Lautenberg, Senate's Oldest Member, Says He Will Retire

New Jersey Senator Frank Lautenberg announced to supporters in his hometown of Paterson, N.J., on Friday that he will not seek reelection to a sixth term next year, when he turns 90.

Although he plans to continue working through the end of his current Senate term, he said he won't run again, but added jokingly, "I'm praying that something goes wrong and I have to." It was a reference to 2000, when he retired for the first time but was drafted back into politics two years later to assume the seat of his scandal-plagued rival Sen. Robert Torricelli.

There's little doubt that Lautenberg's retirement this time will be permanent.  He's the oldest member of the Senate and its last surviving World War II veteran.  Throughout his three decades-long career, he's been a staunch liberal voice, advocating for tougher gun control, environmental protection and more support for Amtrak. Among his key accomplishments, he wrote the bills that changed the legal drinking age to 21, banned smoking on airplanes and created the domestic violence gun ban. 

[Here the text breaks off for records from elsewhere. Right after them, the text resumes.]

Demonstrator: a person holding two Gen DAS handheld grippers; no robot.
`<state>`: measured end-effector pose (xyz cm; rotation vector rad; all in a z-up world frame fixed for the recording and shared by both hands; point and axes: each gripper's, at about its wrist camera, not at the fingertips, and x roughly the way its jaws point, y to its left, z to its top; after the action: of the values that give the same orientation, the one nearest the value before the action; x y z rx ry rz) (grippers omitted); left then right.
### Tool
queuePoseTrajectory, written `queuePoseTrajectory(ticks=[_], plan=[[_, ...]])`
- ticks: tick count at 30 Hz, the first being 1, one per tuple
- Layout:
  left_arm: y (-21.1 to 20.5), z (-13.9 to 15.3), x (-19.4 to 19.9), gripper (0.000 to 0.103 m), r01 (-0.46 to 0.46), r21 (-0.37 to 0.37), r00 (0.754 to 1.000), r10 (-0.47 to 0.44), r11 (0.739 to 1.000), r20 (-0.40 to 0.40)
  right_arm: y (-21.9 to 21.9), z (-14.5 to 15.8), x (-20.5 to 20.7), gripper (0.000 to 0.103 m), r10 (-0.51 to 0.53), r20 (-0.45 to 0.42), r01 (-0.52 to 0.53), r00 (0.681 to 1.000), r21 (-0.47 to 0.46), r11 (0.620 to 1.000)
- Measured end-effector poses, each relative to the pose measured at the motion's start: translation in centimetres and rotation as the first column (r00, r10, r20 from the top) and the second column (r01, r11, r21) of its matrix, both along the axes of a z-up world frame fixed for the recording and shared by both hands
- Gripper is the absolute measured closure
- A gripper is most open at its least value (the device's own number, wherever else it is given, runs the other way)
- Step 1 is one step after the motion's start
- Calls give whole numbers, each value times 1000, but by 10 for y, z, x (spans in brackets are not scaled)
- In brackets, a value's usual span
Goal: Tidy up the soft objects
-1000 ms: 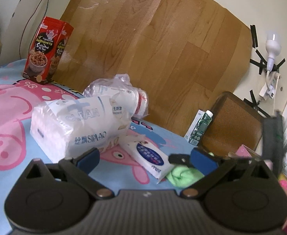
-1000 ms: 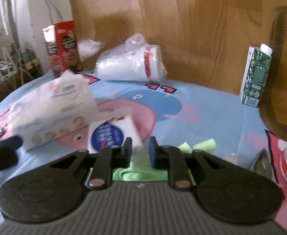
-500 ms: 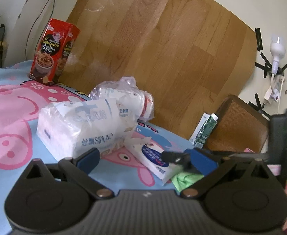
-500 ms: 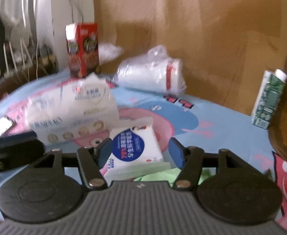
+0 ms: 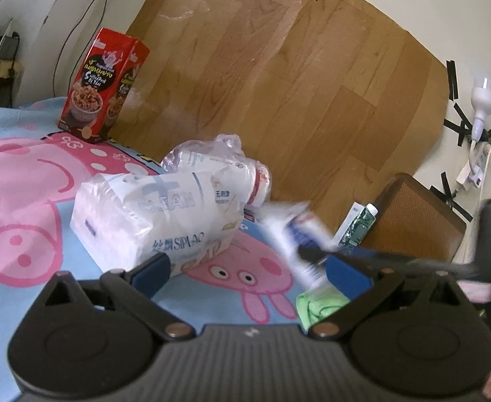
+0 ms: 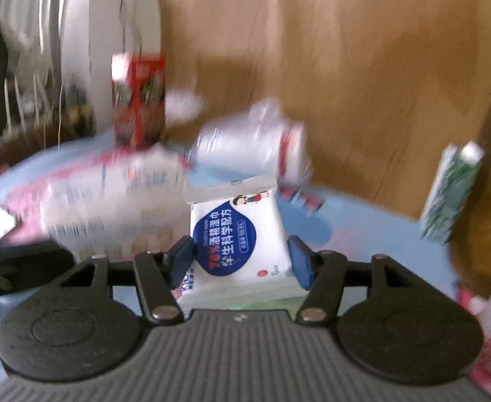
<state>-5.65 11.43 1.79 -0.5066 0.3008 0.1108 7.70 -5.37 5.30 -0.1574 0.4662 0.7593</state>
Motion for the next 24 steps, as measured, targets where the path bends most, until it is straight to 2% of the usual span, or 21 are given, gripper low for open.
queuePoseTrajectory(ticks=[3, 7, 11, 14, 17, 18, 19, 20, 24], plan=[[0, 0, 0, 0, 3, 0, 1000, -3, 1000, -1, -32, 24, -19, 40, -42, 41, 37, 998, 120, 992], [0, 0, 1, 0, 16, -3, 1000, -16, 1000, -6, -74, 35, -51, 39, 2, 12, -5, 1000, 200, 980], [1, -1, 3, 0, 44, -11, 999, -44, 999, -21, -99, 16, -87, 39, 57, -60, -48, 997, 145, 988], [-1, -3, 11, 0, 128, -27, 990, -129, 991, -53, -107, -10, -105, 39, 79, -156, -66, 985, 85, 994], [-6, -5, 18, 0, 223, -23, 971, -225, 974, -78, -103, -31, -121, 37, 78, -169, -81, 982, -9, 997], [-9, -5, 18, 0, 240, -13, 967, -240, 971, -83, -102, -34, -127, 34, 66, -156, -68, 985, -6, 998], [-13, -5, 18, 0, 257, -1, 963, -257, 966, -88, -105, -36, -132, 25, 47, -142, -46, 989, 8, 999], [-16, -5, 19, 0, 280, 11, 956, -277, 960, -92, -107, -37, -134, 23, 34, -145, -33, 989, 11, 999], [-27, -5, 20, 1, 360, 46, 930, -355, 932, -101, -115, -37, -144, 21, -6, -159, 9, 987, 16, 1000]])
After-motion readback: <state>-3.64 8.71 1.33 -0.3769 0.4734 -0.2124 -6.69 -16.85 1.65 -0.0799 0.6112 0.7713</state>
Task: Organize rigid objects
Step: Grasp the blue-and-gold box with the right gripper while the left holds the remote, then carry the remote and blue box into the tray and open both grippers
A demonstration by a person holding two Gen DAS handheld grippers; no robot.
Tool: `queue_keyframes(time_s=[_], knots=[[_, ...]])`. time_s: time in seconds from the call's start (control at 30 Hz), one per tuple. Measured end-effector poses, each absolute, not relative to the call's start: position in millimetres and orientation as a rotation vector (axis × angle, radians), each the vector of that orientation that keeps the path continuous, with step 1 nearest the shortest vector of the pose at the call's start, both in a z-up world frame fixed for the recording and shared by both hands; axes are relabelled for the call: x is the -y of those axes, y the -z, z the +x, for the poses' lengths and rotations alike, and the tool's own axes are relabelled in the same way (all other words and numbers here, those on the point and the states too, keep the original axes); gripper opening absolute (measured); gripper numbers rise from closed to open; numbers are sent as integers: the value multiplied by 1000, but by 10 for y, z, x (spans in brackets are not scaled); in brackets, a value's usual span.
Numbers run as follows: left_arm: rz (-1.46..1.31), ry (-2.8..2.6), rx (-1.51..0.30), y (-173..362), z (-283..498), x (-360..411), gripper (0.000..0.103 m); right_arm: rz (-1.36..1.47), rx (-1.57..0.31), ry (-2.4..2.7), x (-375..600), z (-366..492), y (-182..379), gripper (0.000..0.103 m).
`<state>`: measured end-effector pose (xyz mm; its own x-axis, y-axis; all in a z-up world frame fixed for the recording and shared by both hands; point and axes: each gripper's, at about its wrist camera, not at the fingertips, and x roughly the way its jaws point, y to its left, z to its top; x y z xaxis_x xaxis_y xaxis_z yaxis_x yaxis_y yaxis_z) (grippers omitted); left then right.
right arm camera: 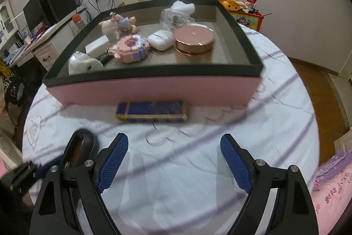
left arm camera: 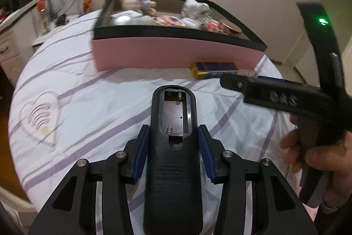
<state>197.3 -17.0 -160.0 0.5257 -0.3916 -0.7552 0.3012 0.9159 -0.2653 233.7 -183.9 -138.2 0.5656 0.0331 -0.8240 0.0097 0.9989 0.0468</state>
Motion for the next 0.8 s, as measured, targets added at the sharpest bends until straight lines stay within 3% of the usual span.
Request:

But he's slowed down considerably in recent years, due not just to his age but to a 2010 diagnosis of non-Hodgkin Lymphoma, for which he was successfully treated. 

He had been facing growing pressure to step aside, with some Democrats noting that if he were to die in office, Governor Chris Christie would likely name a Republican successor to serve out the rest of his term. 

Newark Mayor Cory Booker also announced last year that he was exploring a run for the seat, which many observers interpreted as a move to push Lautenberg to step aside.  Recent polls have shown Booker with an advantage in the race. 

The most recent survey, conducted by Monmouth University and released Thrusday, showed Booker with a 15-point lead over Lautenberg in a potential contest. Though 34 percent of respondents said they thought Lautenberg's advanced age was a liability, only 39 percent guessed that he was more than 80-years old.

Lautenberg's exit clears the field for a likely primary race with Booker the favored candidate.  Some political scientists say Booker could face a considerable challenge, however, from southern Congressman Frank Pallone, who's expressed interest in the seat. Other possible entrants into the race include Assembly Speaker Sheila Oliver and Senate President Stephen Sweeney.